In the early 2000’s, Nvidia created the first chip that was capable of programmable “shaders.” A shader is a program that calculates what value each pixel on your screen has to be to represent a 3D scene. The process is called “shading.” Anyway, what this means is Nvidia made it so you could write a short program that could take some inputs, like textures and combine it with 3D shapes and project that onto the screen, all within the graphics card, quickly, and massively parallel. I was around back then, it was mind-blowing. In fact, it blew my mind to the point that I never could get a shader to work in my 3D graphics class. Oh well.

In late 2006, Nvidia released the GeForce 8 series of graphics cards which introduced “general stream processing units” that allowed people to write highly parallel code that executed on the graphics card. To do this, your code would actually convert your data to texture maps (a computer graphics thing) and would execute algorithms (like to predict the stock market or whatever) by drawing a triangle or quad with an appropriate pixel shader. You literally had to shoe-horn your compute algorithms into something the graphics card could process. Which, you know, is dumb, but it worked.

Since then Nvidia and other companies developed more accessible and generalized access to the compute power on their GPU’s… So, things are better now.

What does this have to do with AI? It is simple. #

If you’ve been following along with my articles, you’ll know that AI is really just taking a bunch of numbers, feeding them into a thing that computes a ton of simple functions (usually the slope-intercept equation of a line) and spits out another set of numbers that, to be honest, seem like pure frickin’ magic. Those input numbers could represent a question asked in english and the output could be a profound answer to that question.
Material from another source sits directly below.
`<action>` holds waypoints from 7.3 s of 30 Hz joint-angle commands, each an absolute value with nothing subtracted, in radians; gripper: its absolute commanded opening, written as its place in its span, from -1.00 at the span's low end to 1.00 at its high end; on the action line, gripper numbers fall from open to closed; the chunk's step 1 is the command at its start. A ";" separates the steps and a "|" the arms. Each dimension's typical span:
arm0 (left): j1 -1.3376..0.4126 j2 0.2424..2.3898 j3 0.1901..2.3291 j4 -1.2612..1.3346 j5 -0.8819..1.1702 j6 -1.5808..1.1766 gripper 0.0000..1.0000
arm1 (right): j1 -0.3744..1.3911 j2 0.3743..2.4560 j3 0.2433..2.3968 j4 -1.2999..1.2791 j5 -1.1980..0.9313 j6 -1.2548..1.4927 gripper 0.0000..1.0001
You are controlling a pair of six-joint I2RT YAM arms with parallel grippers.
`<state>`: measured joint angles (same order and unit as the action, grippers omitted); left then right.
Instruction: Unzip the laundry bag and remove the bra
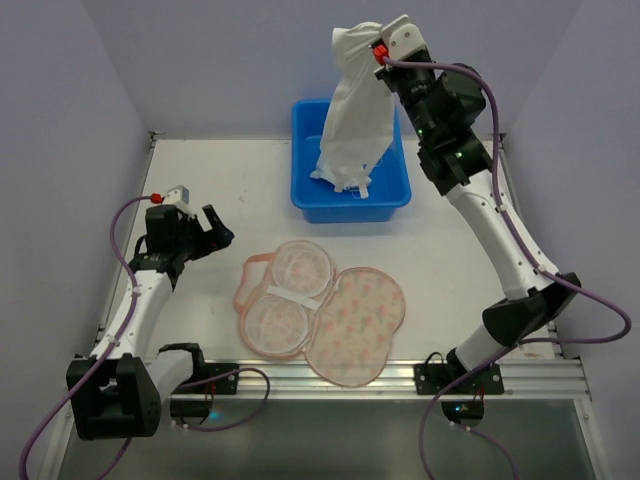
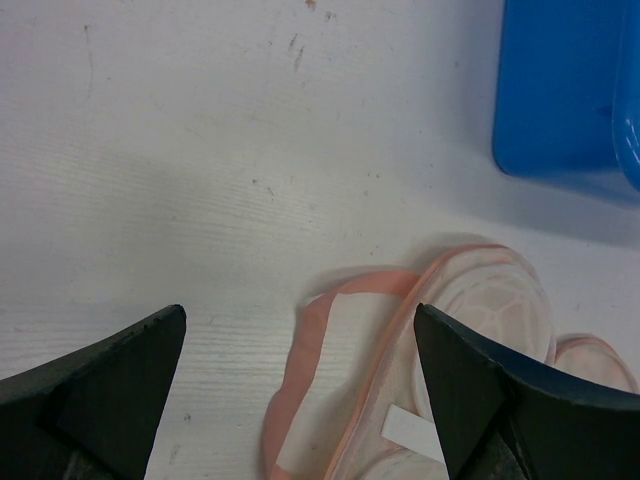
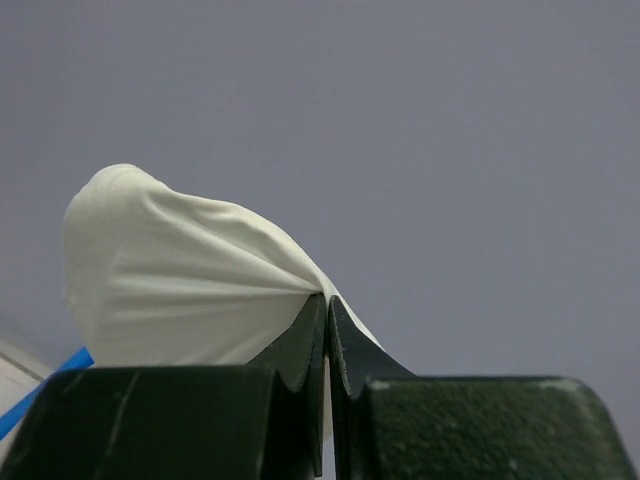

Those input numbers could be a recording of you singing a song you wrote and the output could be audio data of Wayne Newton singing that song.

To do either of those things, you have to do a ton of computation… and to make it even half way usable, you have to do those computations in parallel. The CPU in your device can’t handle that type of computation, so it offloads it to a GPU (usually in the form of a graphics card) which happily can do a bazillion calculations a second.

So, yeah, that’s why AI needs graphics cards. Hope that makes sense.

  • the only thing worse than webinars is when someone writes something like, “so many of you have asked me about…” I mean, come on, no one is asking you anything.